Et puis il y a les mots, les phrases de Conceição Evaristo. Si l’auteure a publié plusieurs recueils de poèmes, lorsqu’elle choisit d’écrire en prose, des récits, elle écrit encore de la poésie. Il suffit de lire le premier des textes de ce livre, dont le titre est à l’origine du titre du recueil. D’emblée, nous sommes plongés dans une beauté pleine de tendresse, de douceur, d’un amour profond et éloigné de tout effet spectaculaire, la discrétion étant une autre des qualités principales de cette écriture. Pourquoi privilégierait-on les effets quand on est complètement sincère ?
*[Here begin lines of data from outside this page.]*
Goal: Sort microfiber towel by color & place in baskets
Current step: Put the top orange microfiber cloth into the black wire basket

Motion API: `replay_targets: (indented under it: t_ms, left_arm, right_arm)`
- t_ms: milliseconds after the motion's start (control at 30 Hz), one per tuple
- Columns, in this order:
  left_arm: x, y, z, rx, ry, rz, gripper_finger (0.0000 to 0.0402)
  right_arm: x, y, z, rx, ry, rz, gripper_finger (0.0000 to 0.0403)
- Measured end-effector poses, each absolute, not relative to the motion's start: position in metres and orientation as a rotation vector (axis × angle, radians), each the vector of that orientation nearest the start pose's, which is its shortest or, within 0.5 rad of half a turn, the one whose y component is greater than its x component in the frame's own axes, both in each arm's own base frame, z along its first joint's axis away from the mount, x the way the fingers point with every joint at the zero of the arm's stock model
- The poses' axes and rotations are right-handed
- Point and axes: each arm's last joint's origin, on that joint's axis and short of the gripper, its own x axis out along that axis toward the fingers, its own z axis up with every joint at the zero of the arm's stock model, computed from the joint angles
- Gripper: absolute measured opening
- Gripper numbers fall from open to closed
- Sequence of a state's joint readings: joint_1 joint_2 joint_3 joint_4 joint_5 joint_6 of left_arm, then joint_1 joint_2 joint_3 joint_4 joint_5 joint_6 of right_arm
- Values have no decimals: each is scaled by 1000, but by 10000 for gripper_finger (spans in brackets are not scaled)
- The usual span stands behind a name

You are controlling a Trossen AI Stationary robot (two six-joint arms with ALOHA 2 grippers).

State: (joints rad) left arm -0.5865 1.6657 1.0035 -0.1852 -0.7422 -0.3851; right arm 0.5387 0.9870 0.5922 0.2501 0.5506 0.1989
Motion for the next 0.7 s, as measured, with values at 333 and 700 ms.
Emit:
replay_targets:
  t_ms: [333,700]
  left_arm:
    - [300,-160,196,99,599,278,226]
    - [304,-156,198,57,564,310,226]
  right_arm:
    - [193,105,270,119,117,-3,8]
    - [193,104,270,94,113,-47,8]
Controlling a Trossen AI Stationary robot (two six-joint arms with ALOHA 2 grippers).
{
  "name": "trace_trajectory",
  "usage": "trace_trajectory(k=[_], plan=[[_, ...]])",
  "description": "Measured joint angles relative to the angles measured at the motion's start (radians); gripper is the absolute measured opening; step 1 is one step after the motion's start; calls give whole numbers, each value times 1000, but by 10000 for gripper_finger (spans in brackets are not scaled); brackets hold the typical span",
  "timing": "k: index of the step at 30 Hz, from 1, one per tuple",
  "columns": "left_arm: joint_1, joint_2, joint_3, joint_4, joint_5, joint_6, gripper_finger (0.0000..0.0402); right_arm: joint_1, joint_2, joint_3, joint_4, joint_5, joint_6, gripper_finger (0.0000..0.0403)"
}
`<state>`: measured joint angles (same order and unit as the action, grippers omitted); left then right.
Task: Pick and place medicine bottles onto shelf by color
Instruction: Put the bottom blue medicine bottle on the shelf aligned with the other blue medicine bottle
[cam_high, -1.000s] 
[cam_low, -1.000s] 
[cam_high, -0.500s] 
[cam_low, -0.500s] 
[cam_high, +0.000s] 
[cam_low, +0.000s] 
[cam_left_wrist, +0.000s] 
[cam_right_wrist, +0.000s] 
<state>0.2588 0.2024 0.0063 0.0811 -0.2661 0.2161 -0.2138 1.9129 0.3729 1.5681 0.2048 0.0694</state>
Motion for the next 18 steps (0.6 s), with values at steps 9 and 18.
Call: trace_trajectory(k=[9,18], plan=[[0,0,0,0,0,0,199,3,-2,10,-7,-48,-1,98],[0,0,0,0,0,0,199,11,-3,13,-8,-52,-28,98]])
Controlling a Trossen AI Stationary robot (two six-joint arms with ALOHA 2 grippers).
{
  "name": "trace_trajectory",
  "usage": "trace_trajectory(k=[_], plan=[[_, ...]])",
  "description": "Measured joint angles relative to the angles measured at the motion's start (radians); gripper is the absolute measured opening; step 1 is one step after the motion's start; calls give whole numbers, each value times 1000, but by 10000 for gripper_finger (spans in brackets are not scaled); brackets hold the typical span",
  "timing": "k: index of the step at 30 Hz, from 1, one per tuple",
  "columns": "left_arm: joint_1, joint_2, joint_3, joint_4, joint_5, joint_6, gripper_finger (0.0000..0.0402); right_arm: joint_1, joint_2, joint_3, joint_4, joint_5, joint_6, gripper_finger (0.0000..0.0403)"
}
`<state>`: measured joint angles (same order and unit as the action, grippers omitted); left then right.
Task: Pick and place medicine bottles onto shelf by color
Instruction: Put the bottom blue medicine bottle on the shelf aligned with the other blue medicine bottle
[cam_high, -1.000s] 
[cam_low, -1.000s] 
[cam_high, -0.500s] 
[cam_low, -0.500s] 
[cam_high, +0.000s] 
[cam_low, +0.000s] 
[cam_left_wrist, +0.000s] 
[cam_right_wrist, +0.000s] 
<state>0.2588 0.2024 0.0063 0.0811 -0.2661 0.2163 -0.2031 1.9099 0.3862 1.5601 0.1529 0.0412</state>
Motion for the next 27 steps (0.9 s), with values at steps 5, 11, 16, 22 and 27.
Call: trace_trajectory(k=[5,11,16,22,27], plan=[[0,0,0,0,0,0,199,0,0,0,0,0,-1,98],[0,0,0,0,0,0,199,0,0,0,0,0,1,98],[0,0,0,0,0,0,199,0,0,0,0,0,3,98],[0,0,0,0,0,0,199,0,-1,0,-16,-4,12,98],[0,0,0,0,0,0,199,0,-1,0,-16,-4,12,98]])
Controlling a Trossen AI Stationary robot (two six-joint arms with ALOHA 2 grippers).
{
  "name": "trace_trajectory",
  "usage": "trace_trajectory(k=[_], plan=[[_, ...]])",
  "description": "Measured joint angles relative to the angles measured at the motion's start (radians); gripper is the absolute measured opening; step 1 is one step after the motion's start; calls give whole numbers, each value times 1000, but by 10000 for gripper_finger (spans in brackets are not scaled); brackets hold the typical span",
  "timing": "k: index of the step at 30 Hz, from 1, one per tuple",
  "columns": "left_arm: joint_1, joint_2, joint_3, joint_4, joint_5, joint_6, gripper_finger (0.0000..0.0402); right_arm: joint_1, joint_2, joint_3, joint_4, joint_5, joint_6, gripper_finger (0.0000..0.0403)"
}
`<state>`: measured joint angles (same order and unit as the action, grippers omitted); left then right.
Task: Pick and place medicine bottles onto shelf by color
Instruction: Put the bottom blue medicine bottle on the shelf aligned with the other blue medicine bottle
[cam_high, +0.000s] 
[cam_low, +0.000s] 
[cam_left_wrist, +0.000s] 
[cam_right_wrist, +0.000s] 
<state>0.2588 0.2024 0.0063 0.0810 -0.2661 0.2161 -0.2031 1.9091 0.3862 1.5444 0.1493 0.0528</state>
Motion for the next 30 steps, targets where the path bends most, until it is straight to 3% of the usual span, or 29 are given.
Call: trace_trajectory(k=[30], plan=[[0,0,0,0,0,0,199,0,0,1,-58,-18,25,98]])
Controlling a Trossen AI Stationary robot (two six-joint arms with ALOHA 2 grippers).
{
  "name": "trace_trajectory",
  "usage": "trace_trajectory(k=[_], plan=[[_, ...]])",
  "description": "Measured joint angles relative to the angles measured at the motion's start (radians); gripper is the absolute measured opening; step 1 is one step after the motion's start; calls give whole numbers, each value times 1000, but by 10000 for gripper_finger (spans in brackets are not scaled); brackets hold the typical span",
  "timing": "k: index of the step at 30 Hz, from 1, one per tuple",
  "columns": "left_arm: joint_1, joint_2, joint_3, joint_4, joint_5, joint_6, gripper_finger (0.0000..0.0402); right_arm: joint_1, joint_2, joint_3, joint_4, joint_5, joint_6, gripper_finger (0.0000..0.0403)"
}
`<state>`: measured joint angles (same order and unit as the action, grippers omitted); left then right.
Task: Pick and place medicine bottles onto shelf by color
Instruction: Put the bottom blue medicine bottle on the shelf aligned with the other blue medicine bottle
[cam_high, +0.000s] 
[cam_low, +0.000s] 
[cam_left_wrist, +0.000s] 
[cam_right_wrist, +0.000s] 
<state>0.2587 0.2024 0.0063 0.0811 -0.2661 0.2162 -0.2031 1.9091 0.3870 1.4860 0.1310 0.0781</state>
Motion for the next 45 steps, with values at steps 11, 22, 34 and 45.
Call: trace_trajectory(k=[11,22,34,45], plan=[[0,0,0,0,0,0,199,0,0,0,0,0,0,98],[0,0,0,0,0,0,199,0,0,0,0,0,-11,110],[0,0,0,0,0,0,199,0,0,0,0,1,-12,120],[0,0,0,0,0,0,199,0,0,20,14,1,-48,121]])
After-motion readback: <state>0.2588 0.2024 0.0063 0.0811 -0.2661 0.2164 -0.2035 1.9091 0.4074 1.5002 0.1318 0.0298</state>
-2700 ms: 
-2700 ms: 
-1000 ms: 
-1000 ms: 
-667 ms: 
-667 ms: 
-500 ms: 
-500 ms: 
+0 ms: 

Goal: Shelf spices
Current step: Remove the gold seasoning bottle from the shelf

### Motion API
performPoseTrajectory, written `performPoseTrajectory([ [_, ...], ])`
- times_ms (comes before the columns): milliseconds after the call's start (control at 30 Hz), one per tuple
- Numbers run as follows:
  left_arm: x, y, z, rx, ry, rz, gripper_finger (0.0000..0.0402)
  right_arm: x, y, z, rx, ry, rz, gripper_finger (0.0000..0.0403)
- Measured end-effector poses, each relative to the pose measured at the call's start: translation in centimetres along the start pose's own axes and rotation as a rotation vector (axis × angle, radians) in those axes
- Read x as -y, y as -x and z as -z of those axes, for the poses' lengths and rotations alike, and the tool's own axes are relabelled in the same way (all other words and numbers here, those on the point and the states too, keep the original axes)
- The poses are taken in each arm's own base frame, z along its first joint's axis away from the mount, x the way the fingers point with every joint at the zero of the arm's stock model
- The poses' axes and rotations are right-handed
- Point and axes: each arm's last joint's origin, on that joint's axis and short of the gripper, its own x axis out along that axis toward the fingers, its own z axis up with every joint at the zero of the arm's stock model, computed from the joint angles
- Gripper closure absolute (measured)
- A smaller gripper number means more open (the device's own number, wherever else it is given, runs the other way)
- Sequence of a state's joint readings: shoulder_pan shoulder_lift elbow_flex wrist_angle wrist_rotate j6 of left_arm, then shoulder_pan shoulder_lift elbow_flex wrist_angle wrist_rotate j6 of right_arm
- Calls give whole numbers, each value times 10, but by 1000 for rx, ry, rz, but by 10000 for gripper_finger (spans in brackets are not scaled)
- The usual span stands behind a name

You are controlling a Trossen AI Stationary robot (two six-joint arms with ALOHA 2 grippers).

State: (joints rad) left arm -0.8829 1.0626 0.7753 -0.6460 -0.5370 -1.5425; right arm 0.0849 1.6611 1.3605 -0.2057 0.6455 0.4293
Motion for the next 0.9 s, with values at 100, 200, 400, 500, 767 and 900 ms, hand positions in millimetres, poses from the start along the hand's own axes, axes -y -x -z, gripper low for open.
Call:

On referme ce livre d’une part tonifié d’avoir vu avec des mots de toute beauté tous ces courages modestes qui malgré tout sont vainqueurs des adversités et d’autre part animé par le désir de ressembler à ces femmes et à ces hommes, bien plus à plaindre que nous, qui pourtant nous donnent des leçons de vie.
Christian ROINAT
Ses yeux d’eau de Conceição Evaristo, traduit du portugais (Brésil) par Izabella Borges, éd. des femmes-Antoinette Fouque, 192 pages, 15 €. En portugais : Olhos d’água, ed. Pallas, Rios de Janeiro. Conceição Evaristo en français : L’histoire de Poncia / Banzo, mémoires de la favela / Insoumises, éd. Anacaona / Poèmes de la mémoire et autres mouvements, éd. des femmes-Antoinette Fouque.